La polémique enfle ....

  • Mordekhaï BENSOUSSAN
La polémique enfle ....

Le massacre de Nice ne sera plus désormais observé comme les attentats meurtriers précédents, en France. Quelque chose s’est passé, un ressort s’est brisé et l’opinion publique, la population semble ne plus être disposée à continuer à subir des centaines de morts, sans broncher ; à se mettre au garde à vous en entonnant la Marseillaise dans des cérémonies officielles, sans redire, simplement parce que les responsables politiques proclament l’unité et la dignité devant les morts et les blessés. Deux cent cinquante morts en huit mois : trop, c’est trop ! Le peuple réclame à présent des comptes. Ceux qui se font massacrer, sont dans la rue, et ceux qui donnent des leçons de civisme et de dignité, sont à l’abri dans leurs bureaux cossus, dans les palais de la République. L’omerta est finie : les langues se délient et désignent les responsables, qui sont aussi les coupables. Dans aucun pays, dans aucune démocratie, les chefs politiques en charge des secteurs du renseignement, de la police et des services de sécurité intérieure, ne seraient restés en place après deux hécatombes du type du 13 Novembre 2015 et du 14 Juillet 2016 : ça n’est pas possible ! Cela n’est pas acceptable ! Et l’on nous promet encore des attentats et des morts : on croit rêver ! Quelle outrecuidance inadmissible ! Le premier devoir de l’Etat est d’assurer la sécurité de sa population, pas de lui prédire mort et destruction. Il y a quelque chose qui ne va pas au royaume de France, et les terroristes en profitent.
De plus, et cela est encore plus révoltant, on a l’amère impression qu’on nous ment, qu’on nous ballade à tous les niveaux : sur le nombre de morts, sur le nombre des blessés, sur les conditions de sécurité, sur les responsabilités des uns et des autres. Mais on est dans une république bananière ou quoi ? Les parents éplorés qui cherchent à avoir des nouvelles de leurs proches se voient refuser l’accès de l’hôpital ; les parents qui recherchent leurs enfants ne savent pas où chercher, sans personne pour les aiguiller. De source sûre, parmi les cinq blessés juifs figurant dans la centaine de blessés, une dame est décédée : pourtant, le nombre de morts n’a pas varié, scotché sur le chiffre 84. Pouvez-vous expliquer ce tour de passe passe ? Les instructions doivent être strictes pour ne pas grossir le nombre de morts : cela fait sale sur le tapis… Et que dire des disparus qui ne sont répertoriés ni parmi les morts, ni parmi les blessés ? Et pourquoi sont-ils considérés comme disparus ? Parce que l’on n’a même pas retrouvé leurs corps. Des témoins visuels parlent de membres sautant tout autour du camion fou, de corps broyés sous les roues.

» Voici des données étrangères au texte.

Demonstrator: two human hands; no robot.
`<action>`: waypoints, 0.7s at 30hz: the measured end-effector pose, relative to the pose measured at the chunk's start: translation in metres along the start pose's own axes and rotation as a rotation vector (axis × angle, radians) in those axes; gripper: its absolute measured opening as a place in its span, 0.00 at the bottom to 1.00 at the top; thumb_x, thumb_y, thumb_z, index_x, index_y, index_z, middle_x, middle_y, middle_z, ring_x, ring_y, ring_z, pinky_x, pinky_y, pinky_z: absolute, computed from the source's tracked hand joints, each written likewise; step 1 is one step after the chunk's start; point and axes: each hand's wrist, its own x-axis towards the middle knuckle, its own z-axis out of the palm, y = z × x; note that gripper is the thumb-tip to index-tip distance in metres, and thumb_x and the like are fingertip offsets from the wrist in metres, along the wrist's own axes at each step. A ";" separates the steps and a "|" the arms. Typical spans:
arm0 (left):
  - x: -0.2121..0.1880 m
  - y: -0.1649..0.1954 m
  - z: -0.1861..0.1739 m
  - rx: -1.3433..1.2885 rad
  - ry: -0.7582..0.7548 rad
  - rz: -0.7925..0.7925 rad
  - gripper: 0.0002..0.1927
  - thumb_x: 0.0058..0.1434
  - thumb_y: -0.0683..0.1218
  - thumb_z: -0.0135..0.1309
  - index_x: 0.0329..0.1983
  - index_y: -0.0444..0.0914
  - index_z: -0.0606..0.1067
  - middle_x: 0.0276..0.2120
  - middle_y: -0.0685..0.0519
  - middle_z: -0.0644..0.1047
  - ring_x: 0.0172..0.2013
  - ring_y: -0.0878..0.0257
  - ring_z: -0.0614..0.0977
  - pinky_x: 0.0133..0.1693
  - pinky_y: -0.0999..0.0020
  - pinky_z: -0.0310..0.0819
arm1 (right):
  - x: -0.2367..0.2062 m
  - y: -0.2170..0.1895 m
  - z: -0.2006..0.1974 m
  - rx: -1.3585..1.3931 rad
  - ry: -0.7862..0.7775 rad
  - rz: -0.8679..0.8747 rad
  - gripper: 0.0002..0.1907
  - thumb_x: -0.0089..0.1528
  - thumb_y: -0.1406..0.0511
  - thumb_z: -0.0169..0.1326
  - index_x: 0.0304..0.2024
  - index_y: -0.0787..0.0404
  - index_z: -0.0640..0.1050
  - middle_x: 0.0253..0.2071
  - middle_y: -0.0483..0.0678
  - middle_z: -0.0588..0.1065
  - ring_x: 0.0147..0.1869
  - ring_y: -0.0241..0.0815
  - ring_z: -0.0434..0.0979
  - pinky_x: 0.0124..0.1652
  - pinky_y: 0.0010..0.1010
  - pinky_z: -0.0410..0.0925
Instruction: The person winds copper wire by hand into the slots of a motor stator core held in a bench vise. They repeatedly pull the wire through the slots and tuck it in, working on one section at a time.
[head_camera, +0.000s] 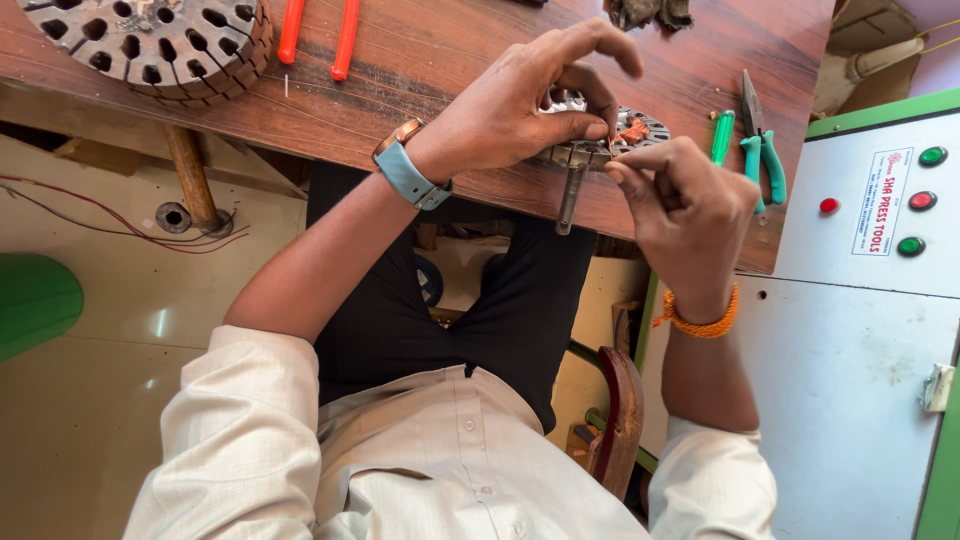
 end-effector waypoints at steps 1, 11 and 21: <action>0.000 0.002 0.000 0.015 0.000 0.002 0.19 0.70 0.37 0.62 0.60 0.39 0.70 0.53 0.54 0.80 0.52 0.66 0.87 0.56 0.68 0.84 | -0.004 -0.002 0.003 0.028 0.026 0.007 0.07 0.68 0.73 0.68 0.39 0.65 0.80 0.24 0.42 0.73 0.24 0.27 0.64 0.26 0.24 0.56; 0.002 0.035 0.007 0.118 0.022 -0.043 0.18 0.66 0.42 0.66 0.56 0.40 0.73 0.47 0.56 0.81 0.51 0.64 0.82 0.50 0.66 0.78 | -0.040 0.010 0.044 0.040 0.171 -0.098 0.06 0.66 0.76 0.61 0.41 0.65 0.76 0.32 0.52 0.76 0.30 0.43 0.77 0.33 0.30 0.67; -0.005 0.021 0.053 0.743 0.112 0.134 0.31 0.57 0.51 0.70 0.65 0.54 0.75 0.53 0.63 0.81 0.43 0.59 0.74 0.50 0.67 0.76 | -0.068 0.035 0.064 0.235 0.137 0.159 0.03 0.67 0.74 0.58 0.39 0.67 0.76 0.24 0.52 0.71 0.24 0.42 0.71 0.29 0.31 0.63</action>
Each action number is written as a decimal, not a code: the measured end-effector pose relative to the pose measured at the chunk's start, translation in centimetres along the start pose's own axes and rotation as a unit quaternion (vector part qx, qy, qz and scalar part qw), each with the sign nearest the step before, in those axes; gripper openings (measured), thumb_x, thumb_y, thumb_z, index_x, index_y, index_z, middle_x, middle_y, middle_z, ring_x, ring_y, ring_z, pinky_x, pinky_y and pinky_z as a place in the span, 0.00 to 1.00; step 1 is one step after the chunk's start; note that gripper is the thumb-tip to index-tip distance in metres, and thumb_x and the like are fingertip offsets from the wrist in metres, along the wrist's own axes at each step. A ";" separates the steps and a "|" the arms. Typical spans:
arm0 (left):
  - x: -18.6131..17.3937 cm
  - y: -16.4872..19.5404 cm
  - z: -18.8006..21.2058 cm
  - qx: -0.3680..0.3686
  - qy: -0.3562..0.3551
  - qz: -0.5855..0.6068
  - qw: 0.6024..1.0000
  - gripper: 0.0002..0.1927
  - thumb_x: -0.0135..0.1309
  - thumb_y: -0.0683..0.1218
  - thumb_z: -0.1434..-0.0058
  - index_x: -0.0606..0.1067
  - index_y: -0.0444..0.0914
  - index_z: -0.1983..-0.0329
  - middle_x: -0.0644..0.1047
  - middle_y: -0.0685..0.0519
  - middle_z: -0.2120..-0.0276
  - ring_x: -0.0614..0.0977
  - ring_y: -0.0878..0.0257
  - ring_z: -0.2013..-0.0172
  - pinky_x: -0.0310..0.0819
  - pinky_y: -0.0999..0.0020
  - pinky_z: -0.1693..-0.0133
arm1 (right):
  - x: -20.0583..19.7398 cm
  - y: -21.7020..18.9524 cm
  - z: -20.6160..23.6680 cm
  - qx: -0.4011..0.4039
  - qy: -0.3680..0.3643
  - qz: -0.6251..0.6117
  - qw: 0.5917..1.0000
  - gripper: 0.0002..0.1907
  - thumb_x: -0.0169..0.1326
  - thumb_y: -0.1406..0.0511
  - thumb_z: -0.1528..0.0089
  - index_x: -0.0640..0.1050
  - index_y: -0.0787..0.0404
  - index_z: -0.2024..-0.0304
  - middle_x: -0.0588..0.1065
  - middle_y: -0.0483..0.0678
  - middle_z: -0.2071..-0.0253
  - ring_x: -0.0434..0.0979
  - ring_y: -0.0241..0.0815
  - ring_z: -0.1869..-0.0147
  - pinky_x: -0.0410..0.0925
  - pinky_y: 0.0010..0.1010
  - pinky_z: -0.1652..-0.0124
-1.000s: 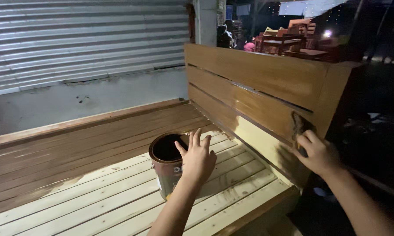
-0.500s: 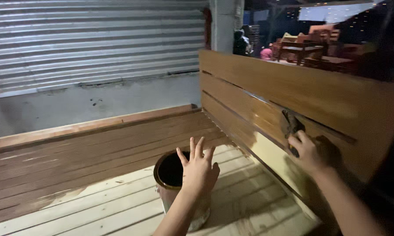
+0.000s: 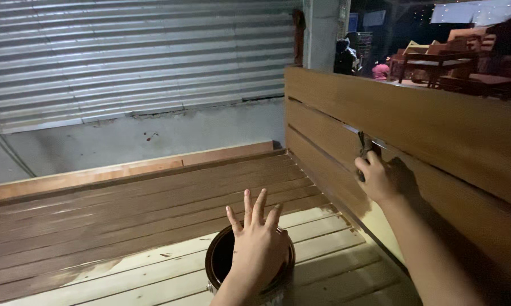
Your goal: The person opens a can of wood stain and uses a brush to apply brown stain to the slatted backrest of a wooden bench, dipping the brush into the can and brushing the planks section by section.
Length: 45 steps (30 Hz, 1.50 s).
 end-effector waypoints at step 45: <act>-3.1 9.2 8.6 0.046 0.052 0.063 0.996 0.31 0.56 0.51 0.44 0.70 0.43 0.36 0.54 0.40 0.28 0.43 0.37 0.27 0.30 0.22 0.36 | -20.6 10.8 26.4 0.006 0.137 -0.077 0.988 0.16 0.67 0.60 0.46 0.78 0.59 0.59 0.75 0.50 0.56 0.80 0.52 0.57 0.74 0.40 0.59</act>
Point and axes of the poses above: each hand's wrist, its own z-axis away from the middle knuckle, its own x-axis out of the palm, y = z × x, the point moved 9 cm from there along -z, towards the middle knuckle
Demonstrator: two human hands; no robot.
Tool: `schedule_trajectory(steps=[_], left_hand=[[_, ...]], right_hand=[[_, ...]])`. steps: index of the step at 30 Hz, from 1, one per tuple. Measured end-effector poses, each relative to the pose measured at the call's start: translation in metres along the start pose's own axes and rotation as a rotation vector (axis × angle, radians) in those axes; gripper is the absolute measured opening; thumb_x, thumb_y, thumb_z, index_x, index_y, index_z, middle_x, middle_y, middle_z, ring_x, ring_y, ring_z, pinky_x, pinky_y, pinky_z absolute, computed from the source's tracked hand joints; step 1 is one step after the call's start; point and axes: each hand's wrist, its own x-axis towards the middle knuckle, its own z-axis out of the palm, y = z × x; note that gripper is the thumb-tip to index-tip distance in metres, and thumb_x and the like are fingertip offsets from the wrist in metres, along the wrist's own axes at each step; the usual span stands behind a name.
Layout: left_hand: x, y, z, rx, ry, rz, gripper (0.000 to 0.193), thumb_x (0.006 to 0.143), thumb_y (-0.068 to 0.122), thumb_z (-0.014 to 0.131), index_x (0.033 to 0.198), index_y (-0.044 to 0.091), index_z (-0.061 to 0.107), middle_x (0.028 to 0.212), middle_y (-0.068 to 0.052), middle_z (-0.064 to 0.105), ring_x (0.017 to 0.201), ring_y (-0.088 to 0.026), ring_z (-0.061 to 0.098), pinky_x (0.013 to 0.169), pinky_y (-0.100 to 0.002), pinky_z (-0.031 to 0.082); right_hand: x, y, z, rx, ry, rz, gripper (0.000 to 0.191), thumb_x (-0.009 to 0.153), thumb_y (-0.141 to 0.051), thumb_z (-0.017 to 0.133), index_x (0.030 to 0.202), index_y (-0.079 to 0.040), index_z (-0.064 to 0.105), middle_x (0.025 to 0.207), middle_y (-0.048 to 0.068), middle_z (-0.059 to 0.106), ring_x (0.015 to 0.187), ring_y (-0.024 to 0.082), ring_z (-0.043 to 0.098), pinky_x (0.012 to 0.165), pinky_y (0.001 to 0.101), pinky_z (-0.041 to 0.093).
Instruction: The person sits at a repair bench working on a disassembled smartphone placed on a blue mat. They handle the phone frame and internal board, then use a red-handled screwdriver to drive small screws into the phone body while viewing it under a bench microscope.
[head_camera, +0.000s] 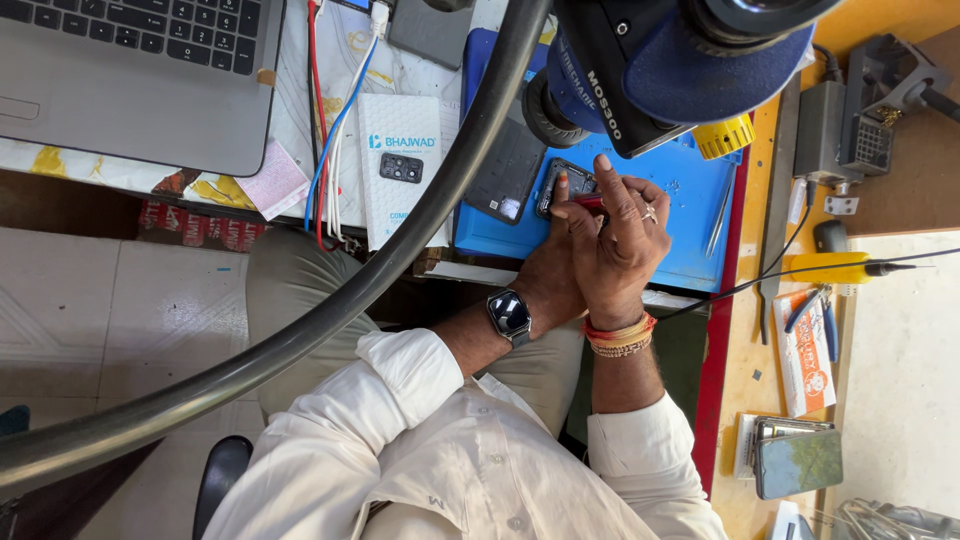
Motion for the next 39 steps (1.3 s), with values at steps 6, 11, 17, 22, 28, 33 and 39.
schedule_trajectory(steps=[6,11,17,22,28,33,39], left_hand=[[0.002,-0.001,-0.004,0.051,-0.002,0.018,0.060,0.095,0.026,0.062,0.145,-0.004,0.046,0.142,-0.025,0.055,0.141,-0.044,0.044,0.119,-0.078,0.014],[0.000,0.000,-0.008,0.144,-0.050,0.036,0.062,0.096,0.026,0.063,0.147,-0.005,0.044,0.147,-0.024,0.052,0.145,-0.042,0.041,0.117,-0.082,0.014],[-0.001,0.000,-0.012,0.062,-0.124,0.011,0.059,0.101,0.028,0.061,0.149,-0.001,0.042,0.146,-0.021,0.050,0.145,-0.040,0.040,0.117,-0.089,0.011],[-0.002,0.002,-0.012,0.214,-0.113,0.006,0.069,0.100,0.034,0.060,0.152,-0.003,0.037,0.151,-0.026,0.045,0.148,-0.046,0.036,0.116,-0.085,0.012],[0.002,0.002,-0.013,0.081,-0.054,-0.018,0.069,0.096,0.033,0.061,0.152,-0.001,0.041,0.151,-0.023,0.046,0.146,-0.041,0.039,0.117,-0.083,0.013],[0.005,0.005,-0.018,0.269,-0.306,-0.022,0.057,0.101,0.031,0.060,0.147,0.001,0.047,0.145,-0.022,0.049,0.143,-0.045,0.041,0.118,-0.083,0.013],[0.006,0.005,-0.020,0.244,-0.116,-0.052,0.061,0.098,0.032,0.061,0.146,-0.003,0.049,0.145,-0.026,0.050,0.142,-0.046,0.041,0.118,-0.077,0.016]], right_hand=[[0.003,-0.004,-0.006,0.118,-0.048,0.048,0.052,0.095,0.002,0.068,0.145,-0.003,0.055,0.111,0.010,0.074,0.102,0.021,0.067,0.104,0.0371,0.050],[-0.001,-0.003,-0.001,0.025,-0.039,0.035,0.052,0.099,0.004,0.074,0.148,-0.002,0.058,0.101,0.009,0.072,0.100,0.024,0.063,0.103,0.0370,0.046],[0.001,-0.007,0.001,-0.066,0.008,-0.030,0.050,0.090,-0.003,0.085,0.136,-0.005,0.064,0.085,0.005,0.069,0.081,0.018,0.062,0.101,0.0400,0.044],[0.001,-0.011,0.002,0.130,-0.063,0.057,0.051,0.102,0.002,0.070,0.151,-0.005,0.056,0.116,0.010,0.077,0.109,0.024,0.069,0.105,0.0326,0.051],[0.001,-0.011,0.002,0.038,-0.042,0.065,0.057,0.094,-0.005,0.078,0.146,-0.004,0.057,0.109,0.011,0.074,0.101,0.027,0.064,0.106,0.0387,0.046],[0.008,-0.013,0.004,0.061,-0.021,0.009,0.050,0.098,-0.005,0.078,0.145,-0.008,0.061,0.098,0.006,0.076,0.096,0.022,0.067,0.105,0.0366,0.048],[0.010,-0.015,0.001,0.222,-0.061,0.090,0.048,0.097,-0.003,0.068,0.144,-0.006,0.055,0.113,0.009,0.075,0.102,0.019,0.070,0.109,0.0394,0.046]])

Qu’en reste-t-il ? Arithmétique macabre manipulée par des pouvoirs publics plus qu’embarrassés, plus que responsables.
La pire des calamités, pour un chef, est de ne pas reconnaître sa faute, humblement. La pire des catastrophes qui puisse s’abattre sur la France, aujourd’hui, serait qu’elle ne tire aucune leçon de tous ces morts, disparus pour rien. Que les politiciens de tous bords, continuent de se figer aux notes de la Marseillaise, et déclarent qu’ils ont tout fait comme ils le devaient, qu’ils n’ont rien à se reprocher, et la France ira loin… et les morts continueront de tomber….

Michael 22/07/2016 06:07

Certains politiciens ont déclaré (une grande première !) que la France devrait s'inspirer d'Israël pour tout ce qui concerne la sécurité des populations et de la lutte contre le terrorisme. Certes. Mais la France pourrait également s'inspirer utilement de l'éthique israélienne. Pour Israël, la défaite dans sa lutte incessante contre les terroristes n'est pas une option envisageable car elle aboutirait à sa destruction totale. Tant que la France ne manifestera pas concrètement une même détermination, elle continuera à perdre chaque jour un peu plus de terrain face aux terroristes.